As other tech sectors show signs of slowing, cloud services have created unprecedented demand for highly educated engineers and mathematicians who can build and operate these flywheels of data. Instead of asking about the latest computer coding languages or how to make a Web page load faster, the most important question in tech hiring has become: Can you handle petabytes? That is the data in about 13 billion images, or roughly the amount of printed information that would fit in 20 million file cabinets.
In the Bay Area, $125,000 a year is not an uncommon salary for someone newly out of graduate school with the expertise to do cloud computing work. With five years of experience, $300,000 along with a range of stock or job opportunities that greatly inflate the value of those paychecks have become the norm.
For smaller companies, the gold rush is more complicated. In San Francisco’s South Park neighborhood, Tom Chavez runs a company called Krux that scans data from more than 3 billion devices, creating a trove of seven petabytes of information retrieved by several hundred companies. Many of his 160 or so employees are just the kind of people the giants, along with other startups, are looking for.
“LinkedIn or Facebook can offer an engineer with a few years’ experience a package close to $1 million,” said Chavez, who co-founded Krux and is its chief executive. “We wanted someone out of Stanford for an internship, and Google offered her an annualized $180,000 for the summer,” or about $60,000 for three months.
Facebook also wants employees like the people Chavez has hired.

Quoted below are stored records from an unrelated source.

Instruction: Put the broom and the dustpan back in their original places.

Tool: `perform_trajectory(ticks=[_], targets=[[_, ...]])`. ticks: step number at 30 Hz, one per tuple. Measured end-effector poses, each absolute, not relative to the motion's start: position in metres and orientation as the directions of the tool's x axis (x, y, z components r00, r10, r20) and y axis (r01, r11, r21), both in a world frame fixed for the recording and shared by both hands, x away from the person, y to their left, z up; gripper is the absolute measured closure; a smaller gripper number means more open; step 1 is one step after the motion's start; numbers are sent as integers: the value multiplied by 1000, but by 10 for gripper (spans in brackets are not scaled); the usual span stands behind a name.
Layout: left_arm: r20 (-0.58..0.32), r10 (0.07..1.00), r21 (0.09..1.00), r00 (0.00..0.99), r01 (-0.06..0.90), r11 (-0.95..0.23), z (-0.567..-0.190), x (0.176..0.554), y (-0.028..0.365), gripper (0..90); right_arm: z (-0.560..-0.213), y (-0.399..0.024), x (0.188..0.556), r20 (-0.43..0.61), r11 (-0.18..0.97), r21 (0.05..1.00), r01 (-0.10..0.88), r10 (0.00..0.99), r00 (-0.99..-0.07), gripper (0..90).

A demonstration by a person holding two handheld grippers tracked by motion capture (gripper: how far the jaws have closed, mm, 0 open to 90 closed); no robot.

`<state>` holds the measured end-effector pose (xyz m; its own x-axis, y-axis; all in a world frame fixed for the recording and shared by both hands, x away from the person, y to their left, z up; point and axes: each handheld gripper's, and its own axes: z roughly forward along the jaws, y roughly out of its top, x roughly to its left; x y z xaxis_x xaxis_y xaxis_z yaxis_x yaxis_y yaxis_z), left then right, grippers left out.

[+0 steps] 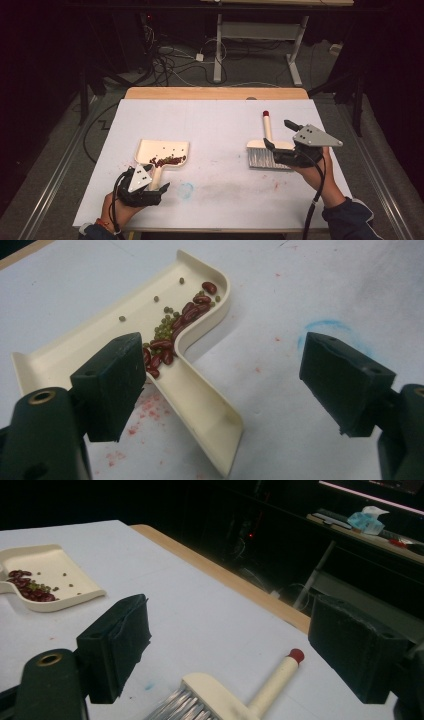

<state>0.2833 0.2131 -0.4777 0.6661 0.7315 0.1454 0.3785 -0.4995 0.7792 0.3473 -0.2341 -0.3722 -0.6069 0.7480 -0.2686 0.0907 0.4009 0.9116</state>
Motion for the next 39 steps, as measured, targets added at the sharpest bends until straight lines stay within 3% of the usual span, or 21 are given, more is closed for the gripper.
perform_trajectory(ticks=[22, 30, 39], targets=[[173, 732, 785, 659, 356, -507, -476, 284, 213, 166, -407, -270, 321, -282, 420, 903, 97, 745, -605, 166], [171, 733, 784, 658, 360, -506, -476, 286, 211, 166, -425, -279, 308, -331, 475, 877, 80, 714, -617, 163], [180, 725, 788, 665, 343, -511, -475, 290, 209, 166, -445, -287, 299, -291, 459, 879, 127, 729, -619, 165]])
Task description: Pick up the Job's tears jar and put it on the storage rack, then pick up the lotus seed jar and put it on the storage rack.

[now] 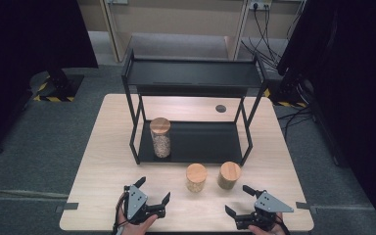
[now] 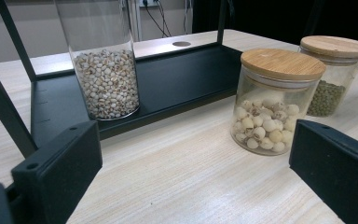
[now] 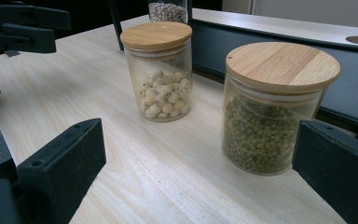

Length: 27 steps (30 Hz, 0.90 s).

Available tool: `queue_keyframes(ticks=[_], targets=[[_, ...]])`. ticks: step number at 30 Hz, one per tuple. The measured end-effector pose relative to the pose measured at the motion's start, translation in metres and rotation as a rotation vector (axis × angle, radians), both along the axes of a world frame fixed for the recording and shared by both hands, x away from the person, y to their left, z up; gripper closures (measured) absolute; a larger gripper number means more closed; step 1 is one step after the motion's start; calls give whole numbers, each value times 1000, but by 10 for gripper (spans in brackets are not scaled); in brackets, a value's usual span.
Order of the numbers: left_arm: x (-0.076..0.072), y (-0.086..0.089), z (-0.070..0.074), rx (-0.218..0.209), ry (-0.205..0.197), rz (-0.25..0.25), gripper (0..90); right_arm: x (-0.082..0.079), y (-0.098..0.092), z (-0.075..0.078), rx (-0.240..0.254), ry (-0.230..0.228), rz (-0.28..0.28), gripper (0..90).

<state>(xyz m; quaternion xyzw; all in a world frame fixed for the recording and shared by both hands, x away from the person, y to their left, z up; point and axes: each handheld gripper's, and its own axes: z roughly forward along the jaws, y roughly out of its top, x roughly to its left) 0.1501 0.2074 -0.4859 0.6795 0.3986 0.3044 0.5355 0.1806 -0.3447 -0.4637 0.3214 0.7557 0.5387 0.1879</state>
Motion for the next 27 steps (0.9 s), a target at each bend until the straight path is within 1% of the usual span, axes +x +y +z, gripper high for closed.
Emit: queue_keyframes(ticks=[6, 17, 23, 27], targets=[[1, 0, 0, 0, 4, 2, 20, -2, 2, 3, 2, -10, 27, 31], [2, 0, -1, 5, 6, 6, 20, -2, 11, 8, 1, -16, 78, 31], [1, 0, -1, 5, 3, 6, 20, 2, 19, 10, -5, -14, 106, 31], [2, 0, -1, 9, 4, 6, 20, 6, 27, 11, -18, -18, 130, 33]])
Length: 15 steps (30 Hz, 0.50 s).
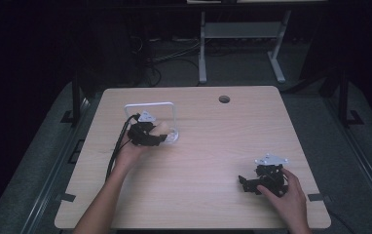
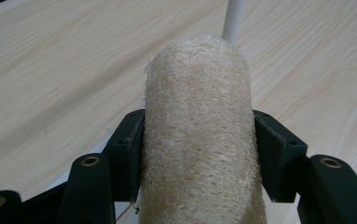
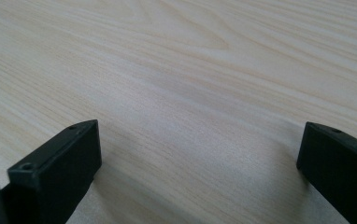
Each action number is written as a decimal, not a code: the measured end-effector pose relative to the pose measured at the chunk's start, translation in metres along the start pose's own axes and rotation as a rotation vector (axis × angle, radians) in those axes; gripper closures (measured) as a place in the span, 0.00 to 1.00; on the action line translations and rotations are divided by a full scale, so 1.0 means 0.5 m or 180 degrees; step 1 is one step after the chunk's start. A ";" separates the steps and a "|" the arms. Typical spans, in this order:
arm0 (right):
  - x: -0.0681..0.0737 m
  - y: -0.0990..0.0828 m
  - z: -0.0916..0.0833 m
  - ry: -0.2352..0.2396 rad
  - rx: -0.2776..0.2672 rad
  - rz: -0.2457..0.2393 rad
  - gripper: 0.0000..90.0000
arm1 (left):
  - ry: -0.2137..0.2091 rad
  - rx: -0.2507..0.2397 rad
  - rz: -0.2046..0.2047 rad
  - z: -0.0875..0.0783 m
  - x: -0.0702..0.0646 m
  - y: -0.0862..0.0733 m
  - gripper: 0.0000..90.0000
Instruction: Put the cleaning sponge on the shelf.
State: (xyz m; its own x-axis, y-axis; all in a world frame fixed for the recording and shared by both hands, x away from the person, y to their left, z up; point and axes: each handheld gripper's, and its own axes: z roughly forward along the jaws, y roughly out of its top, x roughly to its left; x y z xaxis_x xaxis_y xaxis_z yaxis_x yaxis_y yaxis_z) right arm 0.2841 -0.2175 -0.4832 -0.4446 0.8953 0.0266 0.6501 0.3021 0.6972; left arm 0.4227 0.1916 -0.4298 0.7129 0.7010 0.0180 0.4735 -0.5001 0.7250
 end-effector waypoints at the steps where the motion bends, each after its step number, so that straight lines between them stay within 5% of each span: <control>1: 0.000 0.000 0.000 -0.0001 0.0000 0.0000 0.00 | 0.0014 -0.0004 0.0022 0.004 0.002 0.000 0.46; 15: 0.000 0.000 0.000 0.0000 -0.0001 -0.0001 0.00 | 0.0016 0.0175 -0.0016 0.048 0.012 -0.017 0.46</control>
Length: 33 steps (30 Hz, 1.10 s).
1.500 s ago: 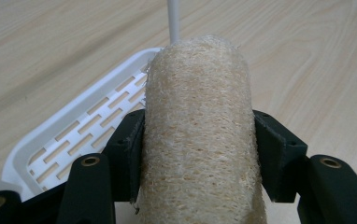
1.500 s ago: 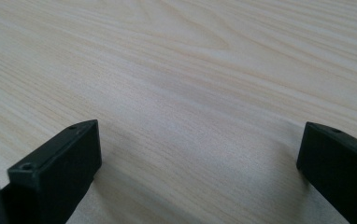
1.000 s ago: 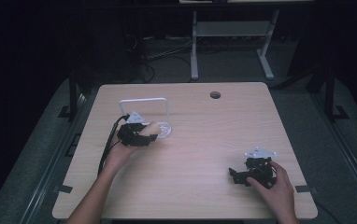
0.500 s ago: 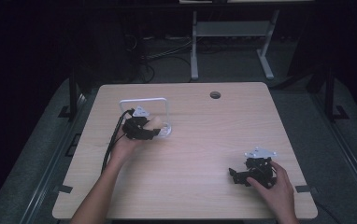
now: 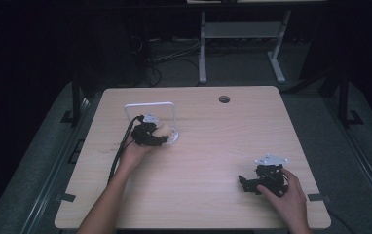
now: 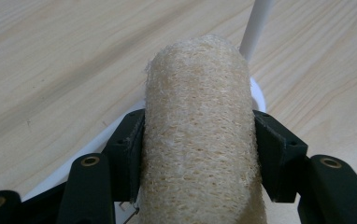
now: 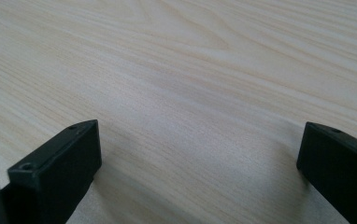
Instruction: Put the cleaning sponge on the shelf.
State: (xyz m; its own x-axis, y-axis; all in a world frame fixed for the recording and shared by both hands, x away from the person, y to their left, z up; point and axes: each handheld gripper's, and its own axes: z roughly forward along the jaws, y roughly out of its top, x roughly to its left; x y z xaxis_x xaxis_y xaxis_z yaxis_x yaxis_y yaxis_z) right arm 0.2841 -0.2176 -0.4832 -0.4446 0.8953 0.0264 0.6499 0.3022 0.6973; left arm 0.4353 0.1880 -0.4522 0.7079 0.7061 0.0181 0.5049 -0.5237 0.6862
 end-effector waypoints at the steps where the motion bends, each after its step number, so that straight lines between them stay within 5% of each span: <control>1: 0.000 0.000 0.000 0.0000 0.0000 -0.0001 0.00 | -0.0007 0.0007 -0.0004 0.003 0.000 -0.001 0.46; 13: 0.000 0.000 0.000 0.0000 0.0000 0.0000 0.00 | -0.0007 0.0018 -0.0007 0.007 0.001 -0.003 0.39; 24: 0.000 0.000 0.000 0.0000 0.0000 0.0001 0.00 | -0.0027 -0.0166 -0.0049 -0.057 -0.009 0.013 0.39; 29: 0.000 0.000 0.000 0.0000 0.0001 0.0000 0.00 | -0.0043 -0.0338 -0.0062 -0.092 -0.022 0.010 0.56; 33: 0.000 0.000 0.000 0.0000 0.0000 0.0000 0.00 | -0.0135 -0.0407 -0.0086 -0.119 -0.032 0.000 0.80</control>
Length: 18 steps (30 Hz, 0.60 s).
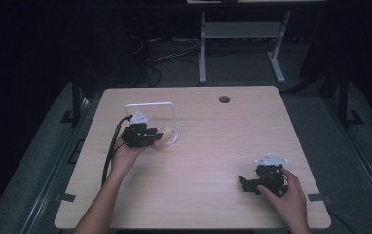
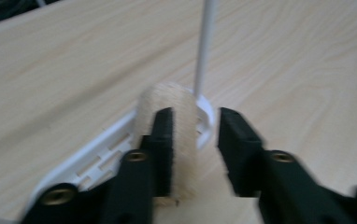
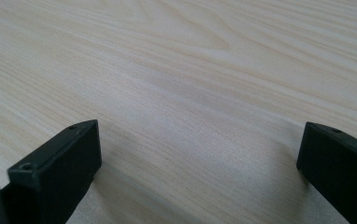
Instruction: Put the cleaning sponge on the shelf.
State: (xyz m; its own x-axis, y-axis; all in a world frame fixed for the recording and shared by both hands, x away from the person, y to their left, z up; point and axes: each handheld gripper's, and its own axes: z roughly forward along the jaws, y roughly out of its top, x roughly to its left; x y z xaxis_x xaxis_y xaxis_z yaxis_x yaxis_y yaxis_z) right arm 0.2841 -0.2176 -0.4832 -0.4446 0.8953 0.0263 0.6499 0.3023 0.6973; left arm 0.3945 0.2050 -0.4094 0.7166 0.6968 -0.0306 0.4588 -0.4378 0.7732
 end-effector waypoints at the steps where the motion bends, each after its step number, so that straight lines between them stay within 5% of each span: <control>1: 0.000 0.000 0.000 0.0000 0.0000 0.0000 0.00 | 0.0000 0.0000 0.0000 0.000 0.000 0.000 0.85; 4: 0.000 0.000 0.000 0.0000 0.0000 0.0000 0.00 | -0.0139 0.0032 -0.0011 -0.006 -0.012 -0.007 1.00; 18: 0.000 0.000 0.000 0.0000 0.0000 0.0000 0.00 | -0.0215 0.0376 -0.0010 0.044 -0.029 -0.047 1.00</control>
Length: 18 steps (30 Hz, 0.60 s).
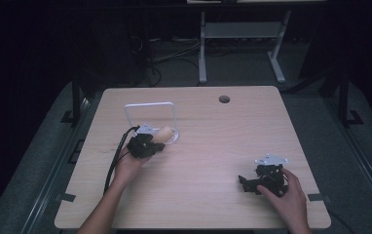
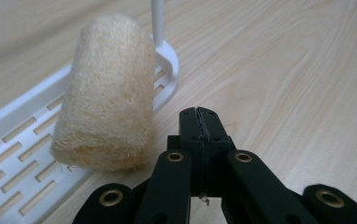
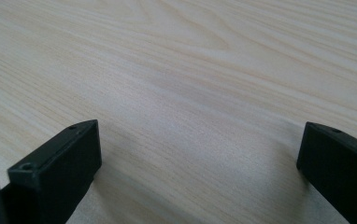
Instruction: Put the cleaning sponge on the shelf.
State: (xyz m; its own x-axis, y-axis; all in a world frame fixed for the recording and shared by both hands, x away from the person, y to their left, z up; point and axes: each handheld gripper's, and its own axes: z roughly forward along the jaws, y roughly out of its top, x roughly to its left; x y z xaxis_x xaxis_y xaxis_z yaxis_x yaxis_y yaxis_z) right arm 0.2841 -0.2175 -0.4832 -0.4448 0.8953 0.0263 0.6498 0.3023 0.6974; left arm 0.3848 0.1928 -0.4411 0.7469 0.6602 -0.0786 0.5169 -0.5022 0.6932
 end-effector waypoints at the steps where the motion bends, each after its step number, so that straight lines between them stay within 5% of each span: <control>1: 0.000 0.000 0.000 0.0000 0.0000 0.0000 0.00 | 0.0003 0.0055 -0.0005 0.009 0.002 -0.004 1.00; 18: 0.000 0.000 0.000 0.0000 0.0000 0.0001 0.00 | 0.0199 0.0118 -0.0167 0.012 0.043 -0.028 0.99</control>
State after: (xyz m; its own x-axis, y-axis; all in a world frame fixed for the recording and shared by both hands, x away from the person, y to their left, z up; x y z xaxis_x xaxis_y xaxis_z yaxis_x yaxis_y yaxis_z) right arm 0.2841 -0.2175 -0.4832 -0.4446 0.8953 0.0266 0.6500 0.3021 0.6973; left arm 0.3961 0.2105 -0.4566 0.6913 0.7193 -0.0684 0.5707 -0.4855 0.6623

In fact, Vivek Vaidya, a Krux co-founder, calls the steep salaries Krux is compelled to pay “our Facebook tax.”
Krux takes up several floors of a brick building at the base of South Park, a onetime place of sweatshops that has filled with startups and venture capitalists.
On the ground floor, development engineers get daily calls asking if they want to jump ship. A nearby team of data scientists gets 20 or more unsolicited emails a week via LinkedIn. Upstairs, Krux’s recruiter strives to keep people, even as he looks to take from others.
“I can’t compete with a $50,000 signing bonus from Google, so I focus on the person, what really motivates them,” said Cade Garrett, who has recruited about 100 people to Krux.
Besides offering stock options that could be valuable if the company has initial public offering, a fast-growing startup can offer younger engineers a crash course in technology — the kind of training that could one day allow them to start their own companies.
“I tell them this isn’t the best-paying job, but they have to think about where things are going: Everything they do here is mission critical,” Garrett said. “You go to Google, you can’t be sure that in a couple of years you’ll have a product to show.”
Chavez thinks industry titans like Larry Page, the chief executive of the Alphabet holding company that includes Google, are intentionally driving up salaries. “If I was Larry, I’d do the same thing: Throw a few more million at people and cut off everyone else’s oxygen.”
Even so, Garrett tries to keep engineers’ contact information off the Krux websites to foil recruiters. And he is more than happy to do his own poaching. Zenefits, a fast-growing online employee-benefits company currently reeling from the departure of its founding chief and a round of layoffs, is a target.
“Absolutely, I’ll call into any company that is in trouble,” he said.